Après le dépôt d’une proposition de loi par un député de la majorité, l’ouverture de la PMA sera au menu de la loi de bioéthique de l’an prochain. Le député Les Républicains Xavier Breton revient sur ce ce sujet, sur la position de la majorité LREM et sur les débats lors des états généraux de la bioéthique.

  • Après le dépôt d’une proposition de loi par un député de la majorité, Guillaume Chiche, on apprend finalement que l’ouverture de la PMA sera au menu de la loi de bioéthique de l’an prochain. Que vous inspire cette séquence de cafouillage politique?

À vrai dire, tout laisse penser que la majorité veut limiter au maximum les débats sur ce sujet, et c’est bien regrettable. Ils ont tenté un passage en force, et plutôt que de siffler la fin de la récréation, le gouvernement a choisi de maintenir cette initiative en l’incluant dans le projet de loi de bioéthique que nous discuterons à la rentrée. Cela nous laisse un peu plus de temps pour y travailler, et réfléchir aux questions de fond que soulève une telle mesure : il faut absolument qu’une vraie discussion puisse avoir lieu autour de ce texte.

  • Est-ce que la majorité est unie derrière cette mesure, ou n’est-ce qu’une initiative soutenue par une minorité au sein de LREM?

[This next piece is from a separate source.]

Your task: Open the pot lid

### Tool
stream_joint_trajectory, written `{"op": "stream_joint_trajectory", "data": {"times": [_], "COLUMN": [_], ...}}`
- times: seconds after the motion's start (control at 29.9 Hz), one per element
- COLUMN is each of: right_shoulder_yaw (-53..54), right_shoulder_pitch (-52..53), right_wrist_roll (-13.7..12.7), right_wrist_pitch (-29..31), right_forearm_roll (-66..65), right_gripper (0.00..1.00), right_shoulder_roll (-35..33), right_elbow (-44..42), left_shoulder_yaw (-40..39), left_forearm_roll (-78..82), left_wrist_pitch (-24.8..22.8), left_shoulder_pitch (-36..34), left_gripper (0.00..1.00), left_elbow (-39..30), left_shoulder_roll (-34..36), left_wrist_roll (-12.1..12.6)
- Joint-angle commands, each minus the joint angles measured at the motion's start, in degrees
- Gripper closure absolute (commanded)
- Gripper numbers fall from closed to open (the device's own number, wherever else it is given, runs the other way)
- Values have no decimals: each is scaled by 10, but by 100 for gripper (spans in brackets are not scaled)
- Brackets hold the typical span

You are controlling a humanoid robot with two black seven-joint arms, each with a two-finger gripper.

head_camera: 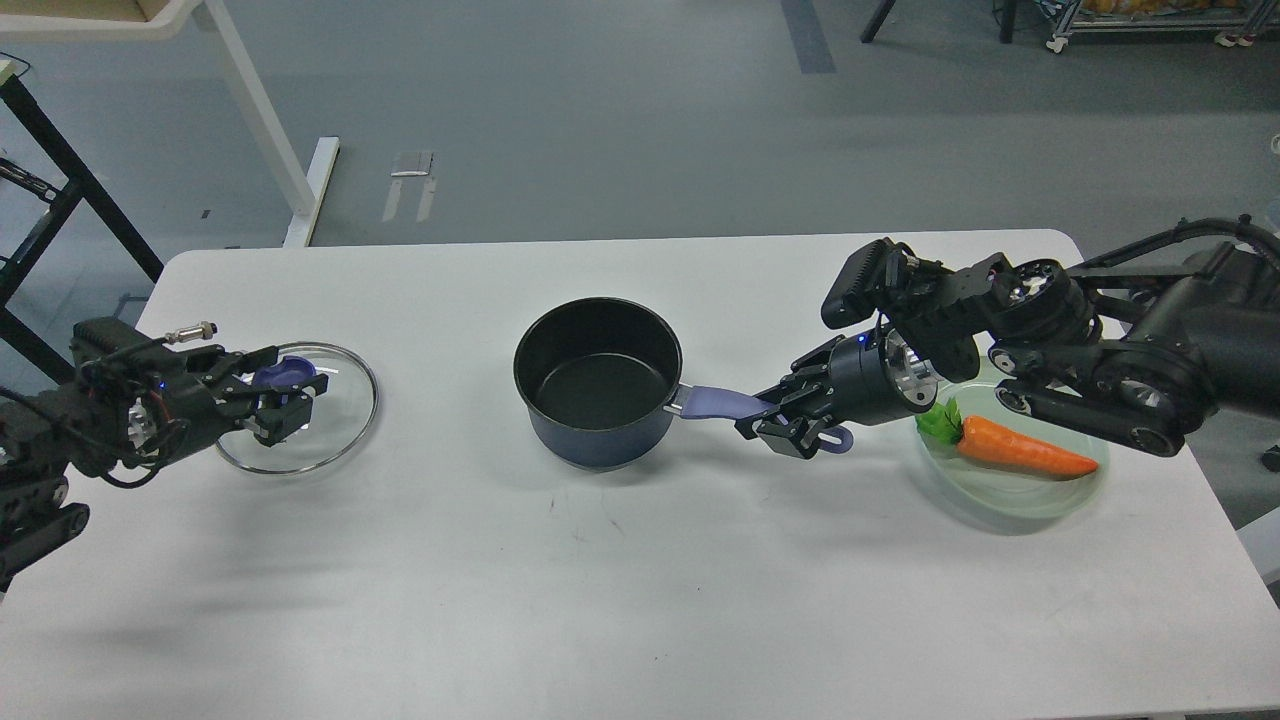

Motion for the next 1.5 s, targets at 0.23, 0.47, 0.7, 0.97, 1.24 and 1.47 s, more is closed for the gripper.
{"op": "stream_joint_trajectory", "data": {"times": [0.23, 0.47, 0.7, 0.97, 1.24, 1.47], "right_shoulder_yaw": [2, 2, 2, 2, 41, 150], "right_shoulder_pitch": [-2, -7, -26, -27, -31, -40], "right_wrist_roll": [0, 0, -8, -11, -9, -9], "right_wrist_pitch": [0, 0, 0, -1, -6, -9], "right_forearm_roll": [1, 1, -1, -1, 13, 144], "right_gripper": [73, 73, 73, 40, 9, 3], "right_shoulder_roll": [-49, -107, -144, -148, -149, -164], "right_elbow": [48, 111, 137, 137, 138, 127], "left_shoulder_yaw": [-1, -4, -3, -4, -9, -10], "left_forearm_roll": [-32, -81, -178, -250, -269, -392], "left_wrist_pitch": [-1, -2, -2, -7, -7, -19], "left_shoulder_pitch": [-7, -11, -36, -61, -67, -105], "left_gripper": [6, 3, 1, 1, 1, 1], "left_elbow": [0, -1, -1, -7, -5, -1], "left_shoulder_roll": [1, 1, 1, -11, -13, -15], "left_wrist_roll": [0, 0, 0, 0, 0, 1]}}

Non, je crois qu’il n’y a pas réellement d’unité derrière l’élargissement de la PMA, et qu’en réalité c’est une minorité particulièrement active qui s’agite en sous-main pour faire pression autour de ces mesures qui profilent un véritable changement de société. En fait, il y a une vraie cohérence : le député Guillaume Chiche avait déjà soutenu, dans un rapport qui n’a heureusement pas été suivi, la suppression des allocations familiales. On voit bien qu’il est animé par une détestation de la famille, qu’il compte atteindre ou détruire à tout prix. Mais à côté, il y a une majorité silencieuse qui réfléchit, soupèse chaque sujet, pose des questions et bien souvent hésite car la plupart d’entre eux a conscience que le sujet est grave. Le droit de la filiation est un droit très précis, qui a sa cohérence et que l’on ne peut pas détricoter à l’envi, simplement pour satisfaire les revendications de quelques personnes.

  • Avez-vous le sentiment que les débats qui ont eu lieu lors des états généraux de la bioéthique ont porté leur fruit?

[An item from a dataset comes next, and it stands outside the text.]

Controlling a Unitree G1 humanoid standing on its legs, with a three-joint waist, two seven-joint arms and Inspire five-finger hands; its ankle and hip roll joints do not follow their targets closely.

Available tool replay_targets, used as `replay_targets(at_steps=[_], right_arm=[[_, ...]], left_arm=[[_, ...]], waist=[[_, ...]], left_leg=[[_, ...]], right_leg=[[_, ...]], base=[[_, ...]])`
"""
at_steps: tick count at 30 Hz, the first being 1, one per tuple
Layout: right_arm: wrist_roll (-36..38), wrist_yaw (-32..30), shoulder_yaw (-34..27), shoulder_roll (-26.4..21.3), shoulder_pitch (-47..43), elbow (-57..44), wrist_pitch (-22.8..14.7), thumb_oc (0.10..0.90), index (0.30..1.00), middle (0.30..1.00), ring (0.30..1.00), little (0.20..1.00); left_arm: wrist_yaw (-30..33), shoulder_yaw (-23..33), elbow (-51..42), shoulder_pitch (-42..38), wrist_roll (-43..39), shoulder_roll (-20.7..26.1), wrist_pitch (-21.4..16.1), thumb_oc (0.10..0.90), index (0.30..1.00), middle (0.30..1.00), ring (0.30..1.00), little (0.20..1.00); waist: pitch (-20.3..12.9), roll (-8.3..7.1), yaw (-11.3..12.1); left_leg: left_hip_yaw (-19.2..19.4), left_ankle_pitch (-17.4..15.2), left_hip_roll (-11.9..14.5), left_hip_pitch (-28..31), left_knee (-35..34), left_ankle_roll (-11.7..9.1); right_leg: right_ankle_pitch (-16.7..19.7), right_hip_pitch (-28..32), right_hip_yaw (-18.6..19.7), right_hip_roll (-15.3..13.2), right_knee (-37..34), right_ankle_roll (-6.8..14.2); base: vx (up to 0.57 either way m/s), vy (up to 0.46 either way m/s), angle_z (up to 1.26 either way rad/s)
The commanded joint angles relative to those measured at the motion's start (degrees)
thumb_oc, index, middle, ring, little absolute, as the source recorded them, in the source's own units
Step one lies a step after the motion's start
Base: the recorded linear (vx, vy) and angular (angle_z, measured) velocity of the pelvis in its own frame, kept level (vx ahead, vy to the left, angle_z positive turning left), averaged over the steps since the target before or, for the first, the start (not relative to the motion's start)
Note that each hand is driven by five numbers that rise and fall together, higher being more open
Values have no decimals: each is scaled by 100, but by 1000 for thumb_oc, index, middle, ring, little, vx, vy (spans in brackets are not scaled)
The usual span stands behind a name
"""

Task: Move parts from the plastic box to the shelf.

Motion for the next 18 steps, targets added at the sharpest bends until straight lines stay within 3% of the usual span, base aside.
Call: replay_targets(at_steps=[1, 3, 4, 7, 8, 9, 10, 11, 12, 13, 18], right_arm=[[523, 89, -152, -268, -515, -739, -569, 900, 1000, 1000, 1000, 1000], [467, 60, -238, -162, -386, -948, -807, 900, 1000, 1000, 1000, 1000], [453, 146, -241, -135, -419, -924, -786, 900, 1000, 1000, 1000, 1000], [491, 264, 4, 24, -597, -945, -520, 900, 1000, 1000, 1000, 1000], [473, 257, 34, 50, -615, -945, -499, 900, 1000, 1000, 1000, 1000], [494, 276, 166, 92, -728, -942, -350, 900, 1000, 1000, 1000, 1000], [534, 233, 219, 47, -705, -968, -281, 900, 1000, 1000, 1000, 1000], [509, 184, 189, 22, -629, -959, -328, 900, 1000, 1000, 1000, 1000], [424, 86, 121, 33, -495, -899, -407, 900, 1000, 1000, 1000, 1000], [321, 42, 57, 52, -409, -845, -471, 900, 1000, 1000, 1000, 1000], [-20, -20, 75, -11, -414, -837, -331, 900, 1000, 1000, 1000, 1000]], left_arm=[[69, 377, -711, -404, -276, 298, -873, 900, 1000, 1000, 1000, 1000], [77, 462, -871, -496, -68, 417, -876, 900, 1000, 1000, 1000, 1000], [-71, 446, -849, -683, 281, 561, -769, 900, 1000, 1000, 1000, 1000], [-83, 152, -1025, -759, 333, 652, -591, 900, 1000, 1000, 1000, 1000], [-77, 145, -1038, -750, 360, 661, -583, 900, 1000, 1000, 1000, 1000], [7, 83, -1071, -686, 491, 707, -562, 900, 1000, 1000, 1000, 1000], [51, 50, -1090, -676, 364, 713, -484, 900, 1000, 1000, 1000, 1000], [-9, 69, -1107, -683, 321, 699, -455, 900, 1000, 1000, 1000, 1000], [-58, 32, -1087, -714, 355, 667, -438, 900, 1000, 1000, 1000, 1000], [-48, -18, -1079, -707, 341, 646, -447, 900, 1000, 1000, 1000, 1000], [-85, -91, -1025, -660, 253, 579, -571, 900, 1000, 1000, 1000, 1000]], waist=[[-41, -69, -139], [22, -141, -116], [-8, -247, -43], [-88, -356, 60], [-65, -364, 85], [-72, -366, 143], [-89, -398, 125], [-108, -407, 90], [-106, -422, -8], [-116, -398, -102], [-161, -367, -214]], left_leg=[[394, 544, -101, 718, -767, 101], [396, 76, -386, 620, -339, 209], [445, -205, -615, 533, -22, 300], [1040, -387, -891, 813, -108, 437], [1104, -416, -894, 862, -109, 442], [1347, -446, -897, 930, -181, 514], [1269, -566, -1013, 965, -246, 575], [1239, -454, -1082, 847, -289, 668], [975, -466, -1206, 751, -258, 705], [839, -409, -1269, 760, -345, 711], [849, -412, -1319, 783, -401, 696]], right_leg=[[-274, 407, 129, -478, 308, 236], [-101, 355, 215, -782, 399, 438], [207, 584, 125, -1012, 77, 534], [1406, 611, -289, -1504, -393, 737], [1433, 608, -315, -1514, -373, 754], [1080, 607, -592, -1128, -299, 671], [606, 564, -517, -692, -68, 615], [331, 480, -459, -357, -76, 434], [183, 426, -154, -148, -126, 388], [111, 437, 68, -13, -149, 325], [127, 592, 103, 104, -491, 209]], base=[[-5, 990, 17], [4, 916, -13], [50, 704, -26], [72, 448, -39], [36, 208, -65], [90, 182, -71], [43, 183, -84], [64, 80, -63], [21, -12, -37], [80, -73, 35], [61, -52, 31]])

Le gouvernement a très bien senti qu’il y avait une mobilisation importante autour du sujet de la PMA, et que cela pouvait préfigurer un important mouvement de contestation s’il choisissait de ne pas tenir compte des avis exprimés lors de ces consultations. Il y a de nombreuses personnes qui se sont mobilisées pour défendre la filiation père/mère, et face à cela, les idéologues ont tenté en retour de discréditer les états généraux afin de ne pas tenir compte des conclusions des débats.

Car en réalité, le seul argument qui sous-tend l’élargissement de la PMA est l’égalité, il n’y a pas d’autre argument. Or celui-ci est très limité, et si on le suit jusqu’au bout, on ne peut qu’arriver à des impasses ou des contradictions dans le raisonnement : on voit bien qu’à des situations différentes, il convient d’apporter des réponses différentes. Juridiquement, on ne peut faire comme si cela avait la même signification de vivre seul ou d’être en couple. Il ne paraît pas insensé que le droit de la filiation soit différent entre les situations, et en ce sens, défendre une ouverture complète de l’accès à la PMA tient de l’égalitarisme, pas de l’égalité. C’est une impasse juridique et philosophique, et même dans la majorité, de nombreux députés commencent à en avoir conscience. Derrière le débat juridique, il y a donc un questionnement anthropologique, et c’est en ce sens qu’il serait insensé de chercher à passer en force.